The life and work of fiction writer Coleman Dowell will be celebrated at the Fales Collection of New York University in an event entitled “Swan on the Balcony” on Thursday, February 13, 6:30 p.m. Participating in a reading of Dowell’s works will be the writers Walter Abish, Ann Lauterbach, Brad Morrow, John O’Brien, Gilbert Sorrentino, and Edmund White.

This event, which takes place at Fales, 3rd floor of the NYU Bobst Library, 70 Washington Square South, is free and open to the public; reservations are required; please call (212) 998-2386.

In conjunction with this event the Fales Collection has mounted an exhibition drawn from the Coleman Dowell Papers, acquired by Fales in 1986. On display will be manuscripts, correspondence, sheet music, photographs, diaries and other materials about Dowell’s life and work. The exhibition will be on display through April 18, 2003.

Coleman Dowell is the author of several works of fiction, which have alternatively been classified as “gay fiction,” “Southern Gothic,” or metafiction. His major novels include Island People, Too Much Flesh, Jabez, and White on Black on White. Early in his career Dowell wrote both for the stage and for television, where he wrote songs and lyrics for Bea Arthur, Elaine Stritch and Alice Ghostley. His theatre pieces include The Tattooed Countess and Eve of the Green Grass.

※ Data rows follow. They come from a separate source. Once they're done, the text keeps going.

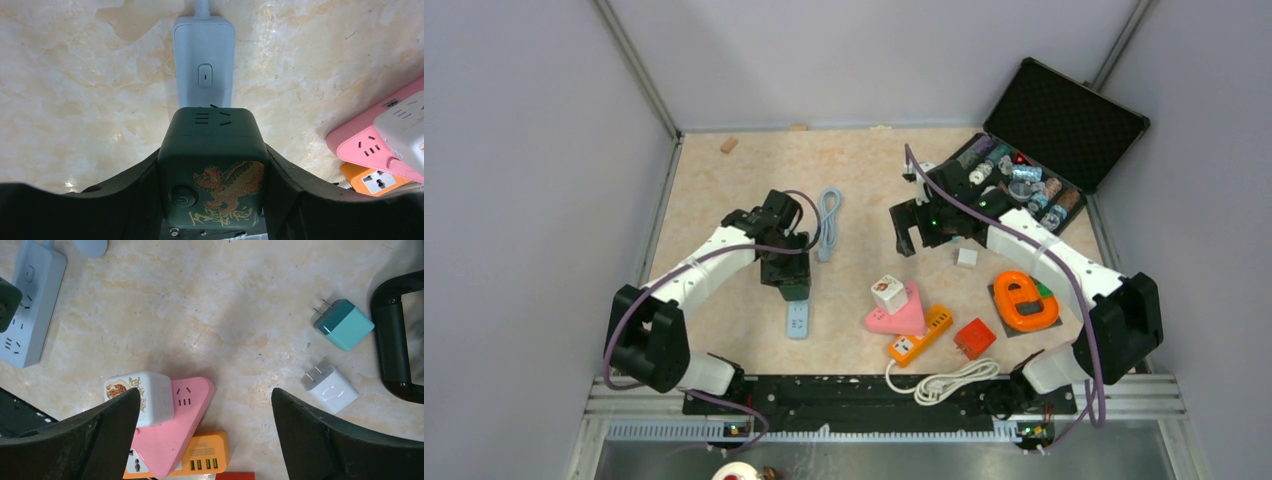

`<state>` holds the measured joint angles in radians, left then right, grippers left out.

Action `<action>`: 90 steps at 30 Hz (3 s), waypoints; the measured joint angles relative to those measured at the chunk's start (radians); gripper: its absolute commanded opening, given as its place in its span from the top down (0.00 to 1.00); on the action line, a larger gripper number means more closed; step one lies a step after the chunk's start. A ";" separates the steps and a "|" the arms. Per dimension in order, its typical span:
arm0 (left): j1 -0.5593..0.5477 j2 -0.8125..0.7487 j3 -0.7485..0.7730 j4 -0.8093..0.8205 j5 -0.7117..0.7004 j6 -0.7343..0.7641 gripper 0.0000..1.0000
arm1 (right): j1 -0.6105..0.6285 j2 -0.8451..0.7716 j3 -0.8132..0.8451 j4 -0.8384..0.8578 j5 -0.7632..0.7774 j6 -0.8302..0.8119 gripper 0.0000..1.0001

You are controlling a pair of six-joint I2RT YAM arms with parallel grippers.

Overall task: Insert the plug
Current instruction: Insert the plug into the socket.

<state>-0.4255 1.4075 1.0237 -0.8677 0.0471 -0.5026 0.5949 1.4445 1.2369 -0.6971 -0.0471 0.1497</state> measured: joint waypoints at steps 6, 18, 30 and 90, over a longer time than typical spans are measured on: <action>0.000 0.025 -0.001 0.003 0.016 0.002 1.00 | -0.002 -0.001 -0.005 0.001 -0.028 -0.018 0.01; 0.000 0.011 -0.025 0.035 -0.056 -0.001 1.00 | -0.002 -0.006 -0.016 0.000 -0.061 -0.041 0.01; 0.001 -0.013 -0.068 0.109 -0.064 -0.001 1.00 | -0.002 -0.006 -0.019 0.000 -0.065 -0.058 0.01; -0.396 -0.076 -0.292 0.328 -0.577 -0.246 1.00 | -0.002 -0.011 -0.039 0.001 -0.074 -0.066 0.01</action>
<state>-0.8219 1.3319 0.7315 -0.5400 -0.5297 -0.7486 0.5926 1.4334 1.1980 -0.6964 -0.1211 0.0837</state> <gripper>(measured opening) 0.621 0.985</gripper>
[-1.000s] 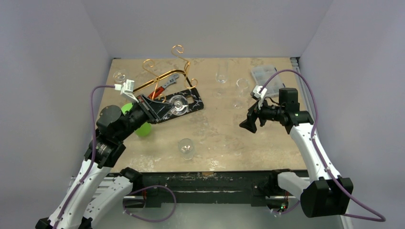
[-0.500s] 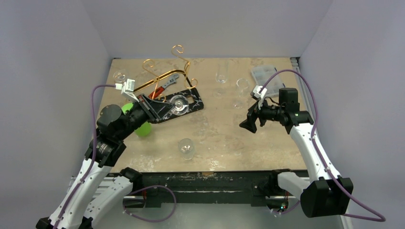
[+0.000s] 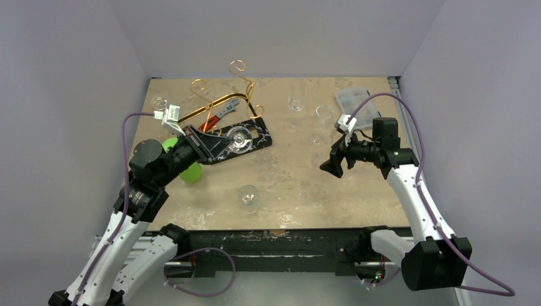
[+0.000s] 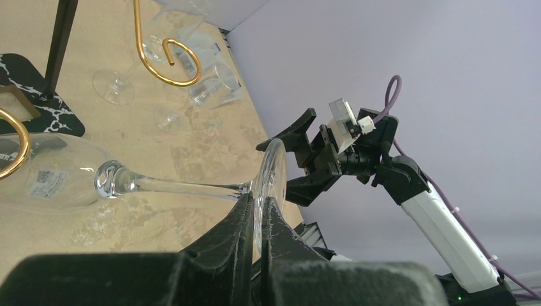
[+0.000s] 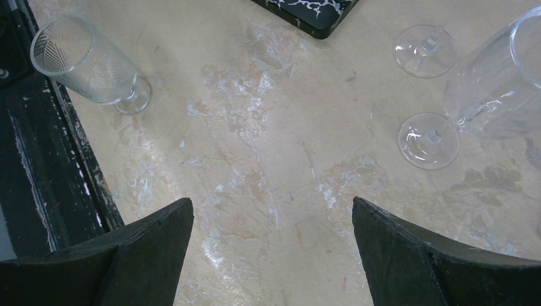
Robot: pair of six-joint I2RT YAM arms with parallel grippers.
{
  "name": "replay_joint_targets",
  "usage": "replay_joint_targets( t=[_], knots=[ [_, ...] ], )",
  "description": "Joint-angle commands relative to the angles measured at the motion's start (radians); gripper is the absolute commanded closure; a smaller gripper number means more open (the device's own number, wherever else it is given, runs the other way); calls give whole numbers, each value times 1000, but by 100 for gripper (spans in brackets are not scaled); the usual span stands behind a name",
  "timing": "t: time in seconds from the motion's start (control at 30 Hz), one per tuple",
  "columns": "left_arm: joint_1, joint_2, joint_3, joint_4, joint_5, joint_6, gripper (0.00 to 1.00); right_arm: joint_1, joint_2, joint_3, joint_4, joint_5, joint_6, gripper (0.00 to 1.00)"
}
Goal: Place the wine glass upside down on the wine glass rack
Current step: Turn the wine glass upside down at the wine rack.
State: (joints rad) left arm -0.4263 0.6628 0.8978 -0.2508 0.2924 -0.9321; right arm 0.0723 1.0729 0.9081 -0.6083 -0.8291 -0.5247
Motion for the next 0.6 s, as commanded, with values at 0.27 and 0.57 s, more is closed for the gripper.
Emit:
replay_joint_targets(
  t=[0.27,0.57],
  knots=[
    [20,17,26,122,24,-15,100,-2,-9,-3,15,-10,-18,9],
    [24,34,29,136,35,-19,100,-3,-7,-1,13,-10,-20,9]
  ],
)
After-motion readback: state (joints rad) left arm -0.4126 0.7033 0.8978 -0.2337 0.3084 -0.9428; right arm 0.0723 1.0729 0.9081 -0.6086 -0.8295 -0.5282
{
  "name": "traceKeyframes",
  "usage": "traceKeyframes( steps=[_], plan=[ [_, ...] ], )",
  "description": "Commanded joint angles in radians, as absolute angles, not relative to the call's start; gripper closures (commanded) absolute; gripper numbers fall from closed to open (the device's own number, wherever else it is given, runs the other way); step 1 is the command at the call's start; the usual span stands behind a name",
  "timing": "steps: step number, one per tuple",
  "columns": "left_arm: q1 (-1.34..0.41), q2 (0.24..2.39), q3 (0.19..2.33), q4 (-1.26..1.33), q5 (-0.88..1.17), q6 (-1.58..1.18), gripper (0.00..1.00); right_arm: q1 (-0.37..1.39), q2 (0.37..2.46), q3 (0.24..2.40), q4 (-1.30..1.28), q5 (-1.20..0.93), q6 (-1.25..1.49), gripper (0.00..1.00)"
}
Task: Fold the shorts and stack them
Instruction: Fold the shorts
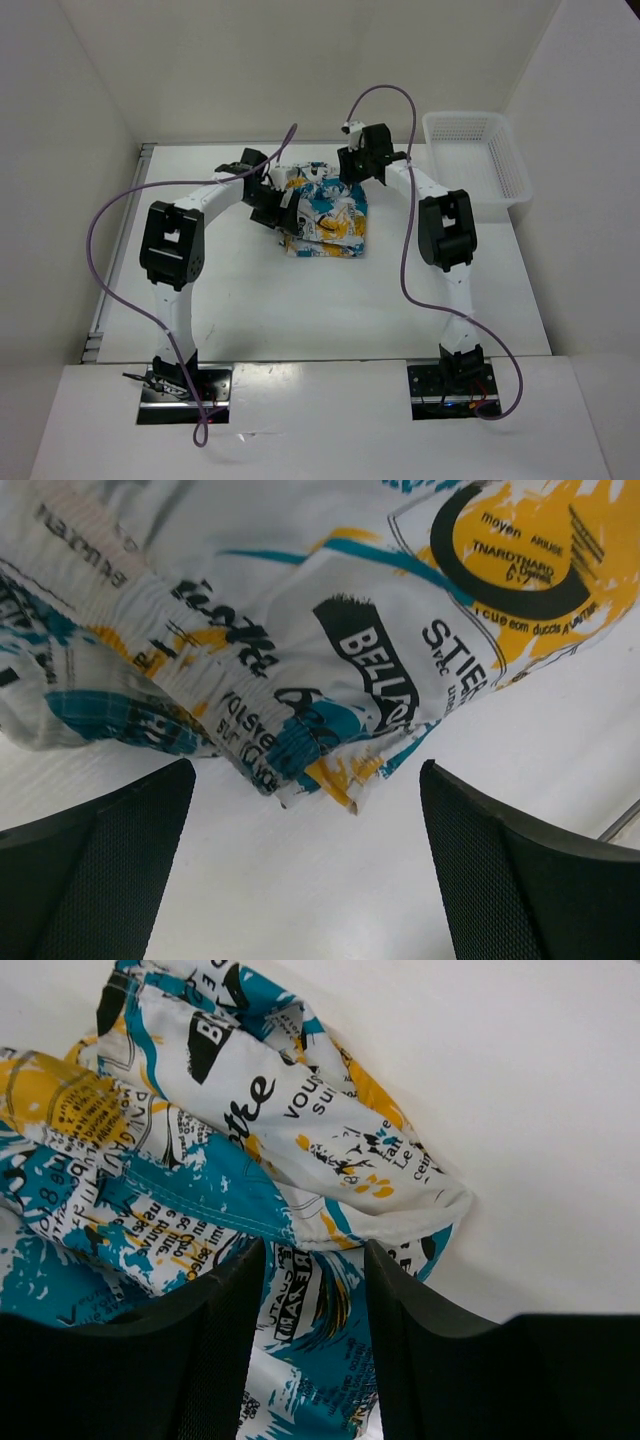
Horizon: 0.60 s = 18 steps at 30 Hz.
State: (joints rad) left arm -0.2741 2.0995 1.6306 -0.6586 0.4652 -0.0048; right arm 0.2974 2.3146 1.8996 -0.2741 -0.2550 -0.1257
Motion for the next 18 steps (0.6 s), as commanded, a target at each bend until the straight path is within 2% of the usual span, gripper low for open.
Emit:
traceKeyframes(
  steps=[1,7,14,15,18],
  plan=[
    [-0.258,2.095,1.655,-0.595,0.541,0.000,0.00,0.285,2.310,1.962,-0.255,-0.278,-0.077,0.50],
    [-0.249,2.105,1.643,-0.586,0.617,0.000,0.00,0.276,2.301,1.934,-0.255,-0.253,-0.097,0.50],
    [-0.249,2.180,1.686,-0.586,0.658,0.000,0.02,0.276,2.312,1.974,-0.206,-0.104,-0.097,0.49],
    [-0.249,2.195,1.686,-0.597,0.658,0.000,0.04,0.276,2.322,1.974,-0.206,-0.095,-0.097,0.47],
    [-0.249,2.221,1.707,-0.615,0.658,0.000,0.26,0.276,2.332,1.947,-0.206,-0.115,-0.097,0.42]
  ],
)
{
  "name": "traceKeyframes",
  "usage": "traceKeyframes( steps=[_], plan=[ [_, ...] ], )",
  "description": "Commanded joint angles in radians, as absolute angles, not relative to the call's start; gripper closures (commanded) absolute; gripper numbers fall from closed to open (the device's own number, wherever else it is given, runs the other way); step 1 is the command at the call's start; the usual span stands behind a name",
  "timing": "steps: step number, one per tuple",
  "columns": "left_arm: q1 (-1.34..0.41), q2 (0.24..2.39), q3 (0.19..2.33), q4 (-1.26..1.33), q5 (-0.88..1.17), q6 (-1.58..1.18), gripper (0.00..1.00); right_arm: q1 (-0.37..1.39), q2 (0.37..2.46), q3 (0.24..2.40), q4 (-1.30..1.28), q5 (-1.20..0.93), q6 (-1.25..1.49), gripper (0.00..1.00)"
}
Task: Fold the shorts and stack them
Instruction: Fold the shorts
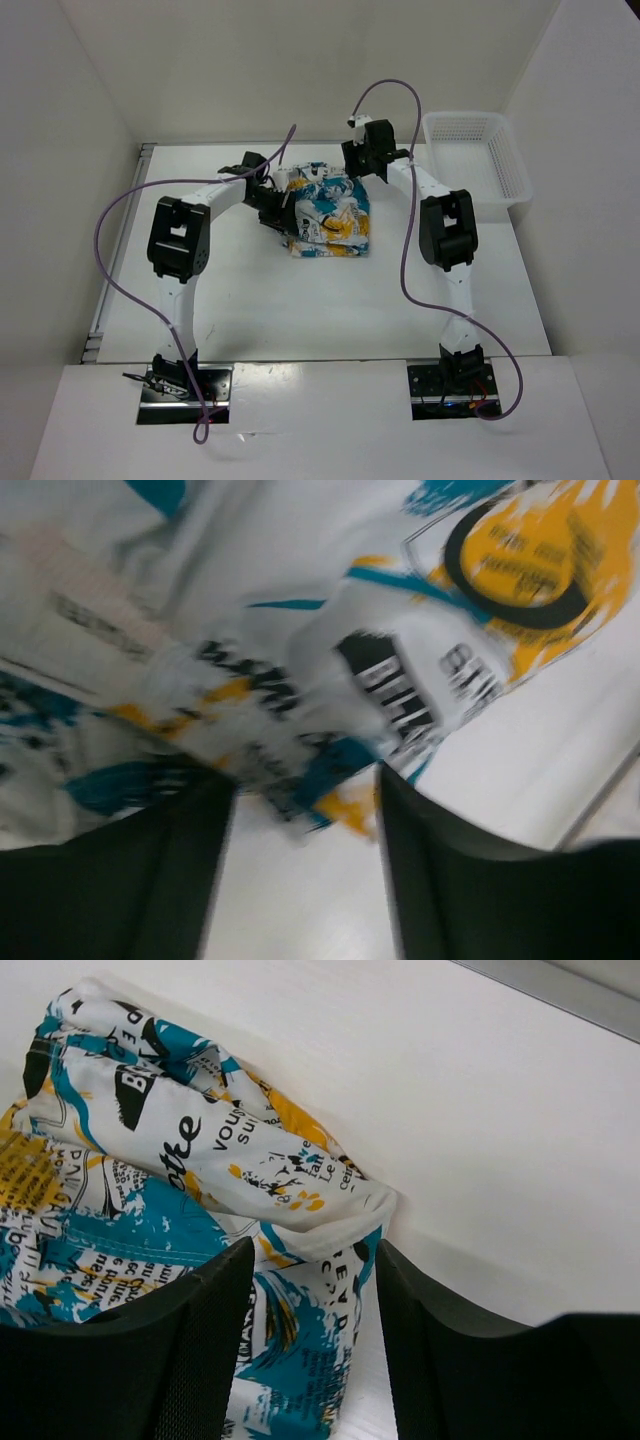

Edmund White says of Dowell’s writing: “For Dowell’s novels to ‘work’ on us, we must approach them with no preconceived ideas, no genre assumptions, no labels. He will give us a walk on the wild side, but only if we have no smug idea about where he is leading us.”

The Fales Collection at NYU is especially renowned for its Downtown Collection, which documents the Downtown New York art and literary scene from 1975 to the present and is the only collection of its kind at a major university. Included in the collection are the papers of such writers and artists as David Wojnarowicz, Dennis Cooper, Tim Dlugos, Ron Kolm, John Watts, and many others.